Essential Urdu Linguistic Resources

This project gives a unique opportunity to further develop collaboration between Pakistan and Germany to mature linguistic research capacity in Pakistan and to concurrently develop the much needed linguistic resources.

It aims to collaborate in three aspects:

The teams will organize joint workshops with researchers from both teams coming together to develop a common understanding of the issues and solutions in core areas relevant for grammar and semantic resources, including POS tagset, WordNet and VerbNet structures, and semantic and mutliword issues related to nouns in particular.

The teams will work to develop multiple layers of annotation on a common corpus of Urdu, including POS tags and semantic senses (i.e., the range of meanings available for a given word).

The common understanding of the range of issues and problems involved together with the annotated corpus to be developed will be used to derive additional information and perform additional analyses. The additional information and analyses will be used to develop algorithms for automatically annotating a corpus with POS tags as well as word senses, thus resulting in a multi-layered automatically annotated corpus, which can then be used to identify and extract further information about the different word classes in order to feed thesauri and databases like WordNet and VerbNet. These then in turn can be used to develop reliable strategies for word sense disambiguation (WSD), that is for strategies which can reliably distinguish between different senses of a word (a classic example illustrating WSD is the English word bank, which as a noun can either mean the bank of a river or a financial institution).
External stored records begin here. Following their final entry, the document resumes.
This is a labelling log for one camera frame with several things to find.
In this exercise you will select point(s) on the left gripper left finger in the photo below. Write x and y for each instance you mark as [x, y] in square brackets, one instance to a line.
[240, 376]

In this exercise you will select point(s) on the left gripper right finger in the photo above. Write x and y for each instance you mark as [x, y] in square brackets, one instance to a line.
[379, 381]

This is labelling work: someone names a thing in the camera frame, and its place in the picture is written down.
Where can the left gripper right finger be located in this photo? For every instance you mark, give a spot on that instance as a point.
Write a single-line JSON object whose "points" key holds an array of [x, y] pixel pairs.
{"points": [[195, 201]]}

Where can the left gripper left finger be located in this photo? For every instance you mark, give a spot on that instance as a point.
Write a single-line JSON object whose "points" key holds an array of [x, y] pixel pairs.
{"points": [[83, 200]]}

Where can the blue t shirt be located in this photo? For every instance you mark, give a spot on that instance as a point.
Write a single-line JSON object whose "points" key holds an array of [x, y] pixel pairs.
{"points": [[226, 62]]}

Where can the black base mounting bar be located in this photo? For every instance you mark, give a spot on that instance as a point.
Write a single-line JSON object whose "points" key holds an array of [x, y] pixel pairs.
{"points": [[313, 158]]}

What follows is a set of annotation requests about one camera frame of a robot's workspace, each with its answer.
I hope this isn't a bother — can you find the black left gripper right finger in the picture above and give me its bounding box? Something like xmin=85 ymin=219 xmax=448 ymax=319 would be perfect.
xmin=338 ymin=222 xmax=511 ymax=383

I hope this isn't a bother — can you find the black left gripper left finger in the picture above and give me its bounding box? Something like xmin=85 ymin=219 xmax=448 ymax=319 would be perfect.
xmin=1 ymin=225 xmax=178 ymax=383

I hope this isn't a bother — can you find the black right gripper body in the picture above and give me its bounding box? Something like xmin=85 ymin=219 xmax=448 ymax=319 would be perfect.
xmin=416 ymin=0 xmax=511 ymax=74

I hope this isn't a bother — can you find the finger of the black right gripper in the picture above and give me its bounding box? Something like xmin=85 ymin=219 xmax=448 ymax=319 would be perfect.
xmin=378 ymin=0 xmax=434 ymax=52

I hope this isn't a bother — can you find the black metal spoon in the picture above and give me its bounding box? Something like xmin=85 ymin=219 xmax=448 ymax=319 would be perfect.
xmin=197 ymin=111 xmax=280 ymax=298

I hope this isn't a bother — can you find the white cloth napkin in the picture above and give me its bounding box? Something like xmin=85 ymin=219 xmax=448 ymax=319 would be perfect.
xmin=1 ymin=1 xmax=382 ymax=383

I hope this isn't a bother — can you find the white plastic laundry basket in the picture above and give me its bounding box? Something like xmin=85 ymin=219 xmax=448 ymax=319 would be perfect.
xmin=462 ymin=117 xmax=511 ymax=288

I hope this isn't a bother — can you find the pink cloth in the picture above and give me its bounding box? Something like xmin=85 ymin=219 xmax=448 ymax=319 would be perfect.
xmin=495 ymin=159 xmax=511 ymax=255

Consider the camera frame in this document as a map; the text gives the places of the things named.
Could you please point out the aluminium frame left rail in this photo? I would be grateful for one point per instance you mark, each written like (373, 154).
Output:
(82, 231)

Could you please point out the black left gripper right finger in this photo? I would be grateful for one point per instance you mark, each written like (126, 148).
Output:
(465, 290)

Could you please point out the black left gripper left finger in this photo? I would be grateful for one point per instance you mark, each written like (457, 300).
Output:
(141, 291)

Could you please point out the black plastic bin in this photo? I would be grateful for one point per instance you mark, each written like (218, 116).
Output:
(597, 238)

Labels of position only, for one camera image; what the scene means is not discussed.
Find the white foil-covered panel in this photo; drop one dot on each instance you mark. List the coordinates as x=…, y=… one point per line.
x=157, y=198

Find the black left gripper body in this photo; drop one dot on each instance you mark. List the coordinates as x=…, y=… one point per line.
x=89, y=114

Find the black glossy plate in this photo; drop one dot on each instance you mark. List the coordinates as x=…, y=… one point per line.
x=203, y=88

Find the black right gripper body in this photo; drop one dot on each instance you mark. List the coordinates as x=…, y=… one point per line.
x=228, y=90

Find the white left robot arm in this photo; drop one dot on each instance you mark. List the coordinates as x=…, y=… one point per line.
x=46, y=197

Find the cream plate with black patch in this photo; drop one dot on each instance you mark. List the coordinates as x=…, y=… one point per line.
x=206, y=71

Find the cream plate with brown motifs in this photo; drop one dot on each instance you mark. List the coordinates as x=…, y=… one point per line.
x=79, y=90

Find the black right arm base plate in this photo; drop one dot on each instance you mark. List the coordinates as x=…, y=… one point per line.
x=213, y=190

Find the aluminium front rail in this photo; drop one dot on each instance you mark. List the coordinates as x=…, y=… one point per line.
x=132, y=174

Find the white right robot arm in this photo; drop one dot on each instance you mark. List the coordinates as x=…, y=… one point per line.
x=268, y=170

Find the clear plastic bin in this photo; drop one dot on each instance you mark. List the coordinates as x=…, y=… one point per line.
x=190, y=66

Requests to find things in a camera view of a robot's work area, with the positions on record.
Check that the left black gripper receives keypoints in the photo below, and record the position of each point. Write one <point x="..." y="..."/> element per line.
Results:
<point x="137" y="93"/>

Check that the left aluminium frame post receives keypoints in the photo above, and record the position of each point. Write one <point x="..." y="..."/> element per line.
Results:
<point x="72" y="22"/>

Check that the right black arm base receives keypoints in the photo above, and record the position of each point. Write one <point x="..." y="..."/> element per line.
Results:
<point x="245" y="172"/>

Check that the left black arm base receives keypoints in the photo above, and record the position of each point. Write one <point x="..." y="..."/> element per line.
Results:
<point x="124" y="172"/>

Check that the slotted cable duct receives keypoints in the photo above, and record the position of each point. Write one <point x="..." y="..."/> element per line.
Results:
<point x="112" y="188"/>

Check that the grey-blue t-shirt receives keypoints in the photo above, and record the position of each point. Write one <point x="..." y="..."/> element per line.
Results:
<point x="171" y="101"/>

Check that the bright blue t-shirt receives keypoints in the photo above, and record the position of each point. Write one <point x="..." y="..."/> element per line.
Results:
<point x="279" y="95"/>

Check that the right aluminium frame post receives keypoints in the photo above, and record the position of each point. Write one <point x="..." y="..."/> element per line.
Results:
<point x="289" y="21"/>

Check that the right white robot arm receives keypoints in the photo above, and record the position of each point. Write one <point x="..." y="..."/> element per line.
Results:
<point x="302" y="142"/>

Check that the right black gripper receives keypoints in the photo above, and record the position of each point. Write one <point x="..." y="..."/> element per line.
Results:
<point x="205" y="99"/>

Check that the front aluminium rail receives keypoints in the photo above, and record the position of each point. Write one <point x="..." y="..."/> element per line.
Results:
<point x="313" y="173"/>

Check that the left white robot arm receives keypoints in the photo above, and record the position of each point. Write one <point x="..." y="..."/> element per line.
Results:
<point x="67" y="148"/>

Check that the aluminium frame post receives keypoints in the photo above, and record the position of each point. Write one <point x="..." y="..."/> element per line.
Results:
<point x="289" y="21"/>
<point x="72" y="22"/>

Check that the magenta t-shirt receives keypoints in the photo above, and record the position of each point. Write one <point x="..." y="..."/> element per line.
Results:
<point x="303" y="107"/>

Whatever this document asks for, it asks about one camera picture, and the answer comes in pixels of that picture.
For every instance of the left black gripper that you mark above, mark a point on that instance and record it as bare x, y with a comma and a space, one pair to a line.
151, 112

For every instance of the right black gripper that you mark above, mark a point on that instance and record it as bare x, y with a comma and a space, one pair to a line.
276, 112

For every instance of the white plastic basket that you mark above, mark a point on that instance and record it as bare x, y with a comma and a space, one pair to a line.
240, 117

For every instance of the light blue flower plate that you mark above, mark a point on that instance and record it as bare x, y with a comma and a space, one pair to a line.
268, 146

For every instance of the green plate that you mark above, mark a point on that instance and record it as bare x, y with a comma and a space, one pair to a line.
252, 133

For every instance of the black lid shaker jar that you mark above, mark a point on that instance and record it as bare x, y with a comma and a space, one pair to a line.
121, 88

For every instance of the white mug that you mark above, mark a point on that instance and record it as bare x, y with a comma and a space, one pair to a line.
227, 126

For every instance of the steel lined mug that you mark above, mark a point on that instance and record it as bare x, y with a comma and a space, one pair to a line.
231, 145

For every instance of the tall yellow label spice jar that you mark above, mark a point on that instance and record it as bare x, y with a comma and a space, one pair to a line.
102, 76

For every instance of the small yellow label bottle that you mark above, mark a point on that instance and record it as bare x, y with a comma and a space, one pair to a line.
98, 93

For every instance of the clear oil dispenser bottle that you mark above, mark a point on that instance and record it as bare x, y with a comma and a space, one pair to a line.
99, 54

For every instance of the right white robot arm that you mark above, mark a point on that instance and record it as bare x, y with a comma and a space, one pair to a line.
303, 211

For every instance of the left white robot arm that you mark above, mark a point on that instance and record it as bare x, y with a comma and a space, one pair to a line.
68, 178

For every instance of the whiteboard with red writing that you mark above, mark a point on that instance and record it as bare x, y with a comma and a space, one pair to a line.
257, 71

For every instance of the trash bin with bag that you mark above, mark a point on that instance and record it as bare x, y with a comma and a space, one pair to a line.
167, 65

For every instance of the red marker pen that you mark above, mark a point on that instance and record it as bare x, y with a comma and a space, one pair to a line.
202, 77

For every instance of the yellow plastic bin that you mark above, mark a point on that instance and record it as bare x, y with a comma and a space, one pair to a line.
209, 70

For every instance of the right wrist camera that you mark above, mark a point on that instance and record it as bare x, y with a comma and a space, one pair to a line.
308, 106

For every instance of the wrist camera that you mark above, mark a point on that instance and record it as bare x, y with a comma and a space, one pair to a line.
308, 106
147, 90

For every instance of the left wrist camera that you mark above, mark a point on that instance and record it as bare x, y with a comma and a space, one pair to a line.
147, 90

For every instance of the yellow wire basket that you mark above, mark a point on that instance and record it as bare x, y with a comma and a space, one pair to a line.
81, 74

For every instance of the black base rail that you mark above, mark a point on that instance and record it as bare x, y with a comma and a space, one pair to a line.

In detail the work will be structured in five steps:

POS tagset and tagging
1. Analysis of issues
2. POS tagset revision
3. Manually tag 100,000 words
4. Automatically tag 5 million words (to extract words, senses, frames, etc.)
Urdu Wordnet
1. Analysis of issues
2. Add 2000 senses for a total of 5000 senses (3000 senses have already been derived from the transliterated Hindi WordNet)
3. Revise and add to existing hierarchical relationships between the senses
Urdu VerbNet
1. Analysis of issues
2. Automatic Acquisition of Sub-categorization Frames
3. Identifying Sets of Verb Classes
Sense tagged Corpus
1. Analysis of issues
2. Manual tagging of 100,000 word corpus (for words in WordNet and VerbNet)
3. Algorithm for identifying nouns vs. names
4. Understanding and identifying the semantics underlying N-V combinations
5. Identification of multiwords
6. Automated tagging of words covered by WordNet and VerbNet and names, multiwords and N-V combinations identified in parts
Design and Specification of new linguistic course

Prof. Hussain currently teaches computational linguistics at the University of Engineering and Technology in Lahore, Pakistan (UET). He also teaches the MPhil students at Kinnaird College in Lahore, where he is on the Board of Studies for Linguistics. The courses developed as part of this project will thus flow directly into existing curricula in Pakistan as well as Germany, where Prof. Butt will integrate them into the existing MAs on General Linguistics and on Speech and Language Processing.